Volleyball competition held in Indonesia

The 2026 AVC Men's Volleyball Champions League was the second edition of the AVC Men's Volleyball Champions League and the 26th overall edition of the formerly named Asian Men's Club Volleyball Championship, an annual international men's volleyball club tournament organized by the Asian Volleyball Confederation (AVC). It was held at the Ahmad Yani Integrated Sports Hall in Pontianak, West Kalimantan, Indonesia from 13 to 17 May 2026.

Unlike the 2025 edition which featured 12 teams in a pool-play format, the 2026 edition featured eight teams competing in a direct knockout format, starting from the quarterfinals. Both finalists will qualify for the 2026 FIVB Volleyball Men's Club World Championship.

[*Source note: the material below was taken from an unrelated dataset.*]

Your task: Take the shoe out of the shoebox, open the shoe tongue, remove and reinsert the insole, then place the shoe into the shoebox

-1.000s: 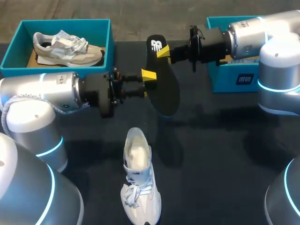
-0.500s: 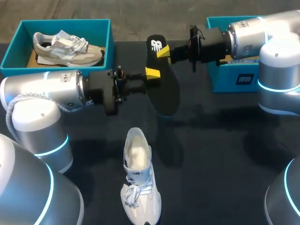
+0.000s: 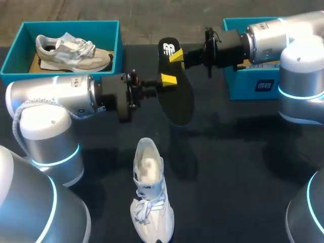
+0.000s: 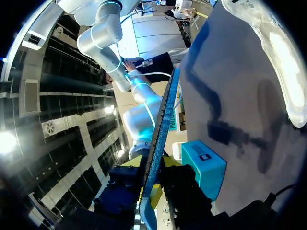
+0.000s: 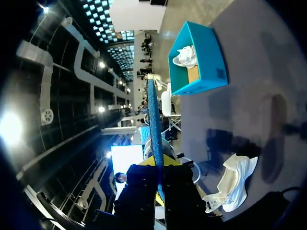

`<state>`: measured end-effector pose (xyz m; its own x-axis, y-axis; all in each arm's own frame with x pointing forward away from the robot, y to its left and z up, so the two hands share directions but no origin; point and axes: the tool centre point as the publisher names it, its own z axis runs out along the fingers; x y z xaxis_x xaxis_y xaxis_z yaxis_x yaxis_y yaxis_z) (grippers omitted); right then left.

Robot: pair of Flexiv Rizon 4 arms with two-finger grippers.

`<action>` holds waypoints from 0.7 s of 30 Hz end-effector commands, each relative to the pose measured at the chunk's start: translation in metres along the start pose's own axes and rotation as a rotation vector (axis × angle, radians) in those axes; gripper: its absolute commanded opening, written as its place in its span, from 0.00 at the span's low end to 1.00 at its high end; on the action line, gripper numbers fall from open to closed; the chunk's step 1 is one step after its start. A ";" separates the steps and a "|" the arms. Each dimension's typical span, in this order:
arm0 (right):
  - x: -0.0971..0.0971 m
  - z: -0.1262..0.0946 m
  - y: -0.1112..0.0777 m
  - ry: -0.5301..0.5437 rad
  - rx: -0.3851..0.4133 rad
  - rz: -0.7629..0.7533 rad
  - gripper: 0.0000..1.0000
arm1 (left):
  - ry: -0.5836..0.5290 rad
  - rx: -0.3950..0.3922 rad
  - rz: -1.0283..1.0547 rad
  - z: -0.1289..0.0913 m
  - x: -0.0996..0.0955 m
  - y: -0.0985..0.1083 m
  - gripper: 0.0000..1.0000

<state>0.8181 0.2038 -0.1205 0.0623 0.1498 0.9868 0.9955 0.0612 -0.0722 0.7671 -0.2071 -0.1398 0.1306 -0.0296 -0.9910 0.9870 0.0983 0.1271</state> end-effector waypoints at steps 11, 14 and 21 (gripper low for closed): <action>0.000 0.001 0.000 -0.001 -0.001 -0.001 0.00 | 0.008 0.007 0.006 0.005 0.003 -0.001 0.00; 0.000 0.001 0.000 -0.001 -0.001 -0.001 0.00 | 0.008 0.008 0.009 0.005 0.003 -0.001 0.00; 0.001 0.001 0.000 0.008 -0.004 -0.001 1.00 | 0.004 0.006 0.021 0.001 0.003 0.000 0.00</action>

Jakarta Bhayangkara Presisi won the tournament, defeating Foolad Sirjan Iranian 3–1 in the final, becoming the first Indonesian club to win the AVC Men's Champions League title.

==Host selection==
In December 2025, the AVC announced that Indonesia would host the 2026 AVC Men's Champions League in Pontianak, West Kalimantan. The drawing of lots took place on 15 March 2026 at Le Méridien in Jakarta.

==Participating teams==
A maximum of eight teams qualified for the AVC Men's Volleyball Champions League, featuring one automatic berth for the host nation and five spots for the champions of each zonal tournament. In the event that a zonal tournament was not held, that specific vacancy—along with any other remaining slots—was distributed as a wild card. The following eight teams qualified for the tournament, listed by the method of qualification.

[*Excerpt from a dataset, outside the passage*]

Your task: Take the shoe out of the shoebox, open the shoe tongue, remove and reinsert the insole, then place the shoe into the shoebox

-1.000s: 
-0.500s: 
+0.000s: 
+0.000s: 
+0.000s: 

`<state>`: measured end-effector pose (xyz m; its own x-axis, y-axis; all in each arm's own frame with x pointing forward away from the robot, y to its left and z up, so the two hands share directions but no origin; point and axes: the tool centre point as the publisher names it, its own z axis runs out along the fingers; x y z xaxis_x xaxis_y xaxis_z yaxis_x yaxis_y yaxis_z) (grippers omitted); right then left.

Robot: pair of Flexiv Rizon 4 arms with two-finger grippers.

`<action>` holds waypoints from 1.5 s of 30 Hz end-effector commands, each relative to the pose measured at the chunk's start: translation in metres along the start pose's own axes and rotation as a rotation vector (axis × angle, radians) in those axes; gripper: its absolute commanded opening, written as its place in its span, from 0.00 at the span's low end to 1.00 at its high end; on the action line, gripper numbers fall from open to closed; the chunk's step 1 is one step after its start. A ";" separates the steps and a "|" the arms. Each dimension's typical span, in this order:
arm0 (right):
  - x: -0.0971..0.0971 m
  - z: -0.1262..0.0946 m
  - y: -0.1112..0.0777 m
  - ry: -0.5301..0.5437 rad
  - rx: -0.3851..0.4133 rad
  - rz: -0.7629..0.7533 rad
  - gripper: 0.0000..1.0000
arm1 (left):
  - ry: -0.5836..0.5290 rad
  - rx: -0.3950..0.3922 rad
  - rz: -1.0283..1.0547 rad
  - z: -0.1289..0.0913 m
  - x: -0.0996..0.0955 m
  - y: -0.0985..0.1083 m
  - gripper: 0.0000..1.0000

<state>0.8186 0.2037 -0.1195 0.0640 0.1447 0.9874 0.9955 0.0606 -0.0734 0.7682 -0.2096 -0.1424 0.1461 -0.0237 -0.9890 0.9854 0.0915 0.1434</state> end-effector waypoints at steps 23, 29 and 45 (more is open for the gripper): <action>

| Country | Zone | Qualified as | Qualified on | Previous appearances |  |  | Previous best performance |
| Total | First | Last |
| Jakarta Bhayangkara Presisi | SAVA | Host country | 20 December 2025 | 0 | None |  | Debut |
| Zhaiyk | CAVA | 2025 CAVA Champions League | 23 July 2025 | 0 | None |  | Debut |
| Al-Rayyan Sports Club | WAVA | 2026 WAVA Club Championship | 15 February 2026 | 1 | 2025 |  | Champions (2025) |
| Foolad Sirjan Iranian | CAVA | Wild card | 15 March 2026 | 1 | 2025 |  | 4th place (2025) |
| JTEKT Stings Aichi | EAVA | 0 | None |  | Debut |
| Hyundai Capital Skywalkers | EAVA | 0 | None |  | Debut |
| Jakarta Garuda Jaya | SAVA | 0 | None |  | Debut |
| Nakhon Ratchasima 3M Films | SAVA | 1 | 2025 |  | 5th place (2025) |

==Venues==
The tournament is hosted entirely in Pontianak, the capital of West Kalimantan province, Indonesia.

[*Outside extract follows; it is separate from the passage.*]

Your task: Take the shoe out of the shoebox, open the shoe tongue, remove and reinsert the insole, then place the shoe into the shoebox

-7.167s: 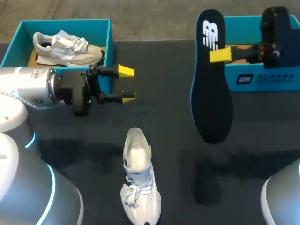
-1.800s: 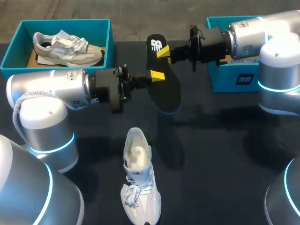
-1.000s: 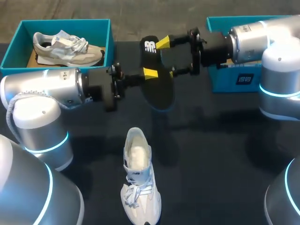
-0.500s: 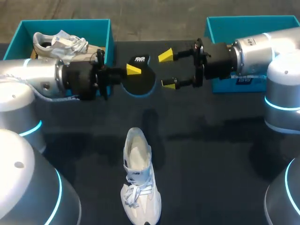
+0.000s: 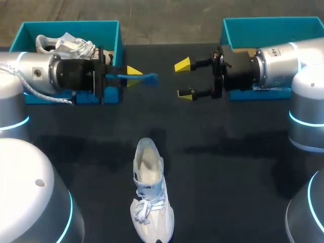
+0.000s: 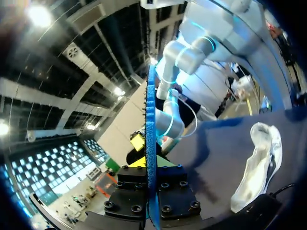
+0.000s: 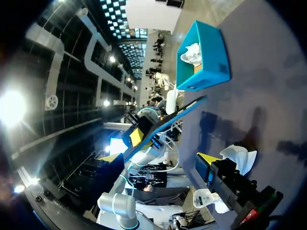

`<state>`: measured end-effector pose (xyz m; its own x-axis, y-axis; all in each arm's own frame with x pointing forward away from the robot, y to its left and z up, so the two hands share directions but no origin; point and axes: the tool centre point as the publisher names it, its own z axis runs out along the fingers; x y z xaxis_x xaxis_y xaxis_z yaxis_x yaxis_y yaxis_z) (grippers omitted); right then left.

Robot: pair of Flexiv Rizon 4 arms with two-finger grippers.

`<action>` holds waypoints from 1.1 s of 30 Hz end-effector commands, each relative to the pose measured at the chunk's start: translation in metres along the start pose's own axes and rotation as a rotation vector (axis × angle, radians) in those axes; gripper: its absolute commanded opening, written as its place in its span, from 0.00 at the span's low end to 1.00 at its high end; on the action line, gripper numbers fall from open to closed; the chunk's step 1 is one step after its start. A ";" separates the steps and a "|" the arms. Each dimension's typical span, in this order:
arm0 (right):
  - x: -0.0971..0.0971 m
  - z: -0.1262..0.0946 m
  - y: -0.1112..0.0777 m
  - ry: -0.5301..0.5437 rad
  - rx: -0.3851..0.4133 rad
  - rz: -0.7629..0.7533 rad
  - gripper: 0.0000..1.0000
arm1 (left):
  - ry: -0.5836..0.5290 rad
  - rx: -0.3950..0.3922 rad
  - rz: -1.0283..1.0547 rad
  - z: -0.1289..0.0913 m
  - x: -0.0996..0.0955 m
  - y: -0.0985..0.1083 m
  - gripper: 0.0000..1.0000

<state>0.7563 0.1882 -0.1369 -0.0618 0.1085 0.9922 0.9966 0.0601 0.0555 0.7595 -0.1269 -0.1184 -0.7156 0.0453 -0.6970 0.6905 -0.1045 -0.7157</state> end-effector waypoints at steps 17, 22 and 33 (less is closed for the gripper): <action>-0.005 -0.021 -0.007 0.013 -0.014 -0.018 1.00 | -0.076 0.009 -0.153 -0.009 -0.003 0.001 0.00; -0.005 -0.021 -0.007 0.013 -0.014 -0.018 1.00 | -0.076 0.009 -0.153 -0.009 -0.003 0.001 0.00; -0.002 -0.036 -0.019 -0.013 -0.041 -0.033 1.00 | -0.136 0.122 -0.696 -0.015 -0.026 -0.005 0.00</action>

| Venue | Ahmad Yani Sports Hall 2026 AVC Men's Volleyball Champions League (West Kalimantan) |
Pontianak
Ahmad Yani Sports Hall
Capacity: 5,000

==Format==
Unlike the 2025 edition which used a preliminary round pool play system, the 2026 edition uses a direct knockout format starting from the quarterfinals. The four quarterfinals were played on 13–14 May, with the semifinals scheduled for 16 May and the medal matches on 17 May 2026.

==Final round==
- All times are West Indonesia Time (UTC+07:00).

===Quarterfinals===

| Date | Time |  | Score |  | Set 1 | Set 2 | Set 3 | Set 4 | Set 5 | Total | Report |
|---|---|---|---|---|---|---|---|---|---|---|---|
| 13 May | 15:00 | Jakarta Bhayangkara Presisi | 3–1 | Zhaiyk | 25–19 | 25–27 | 25–19 | 25–21 |  | 100–86 | Report |
| 13 May | 19:00 | Al-Rayyan Sports Club | 1–3 | Hyundai Capital Skywalkers | 20–25 | 20–25 | 25–21 | 21–25 |  | 86–96 | Report |
| 14 May | 15:00 | JTEKT Stings Aichi | 3–0 | Nakhon Ratchasima 3M Films | 25–20 | 25–14 | 25–18 |  |  | 75–52 | Report |
| 14 May | 19:00 | Foolad Sirjan Iranian | 3–0 | Jakarta Garuda Jaya | 25–14 | 25–12 | 25–12 |  |  | 75–38 | Report |

===Semifinals===

| Date | Time |  | Score |  | Set 1 | Set 2 | Set 3 | Set 4 | Set 5 | Total | Report |
|---|---|---|---|---|---|---|---|---|---|---|---|
| 16 May | 15:00 | JTEKT Stings Aichi | 0–3 | Foolad Sirjan Iranian | 22–25 | 19–25 | 20–25 |  |  | 61–75 | Report |
| 16 May | 19:00 | Jakarta Bhayangkara Presisi | 3–0 | Hyundai Capital Skywalkers | 25–23 | 27–25 | 25–23 |  |  | 77–71 | Report |

===3rd place match===

| Date | Time |  | Score |  | Set 1 | Set 2 | Set 3 | Set 4 | Set 5 | Total | Report |
|---|---|---|---|---|---|---|---|---|---|---|---|
| 17 May | 15:00 | Hyundai Capital Skywalkers | 0–3 | JTEKT Stings Aichi | 19–25 | 19–25 | 21–25 |  |  | 59–75 | Report |

===Final===

- Match details
- Date: 17 May 2026
- Time: 19:00–21:09 WIB (UTC+07:00)
- Duration: 2 hours 9 minutes (set durations: 0:24, 0:28, 0:30, 0:32)
- Venue: Ahmad Yani Sports Hall, Pontianak, West Kalimantan, Indonesia
- Attendance: 5,237
- Referees: Wensheng Luo (CHN), Jae-Hyo Choi (KOR)
- Challenge referee: Ismail Ibrahim Alblooshi (UAE)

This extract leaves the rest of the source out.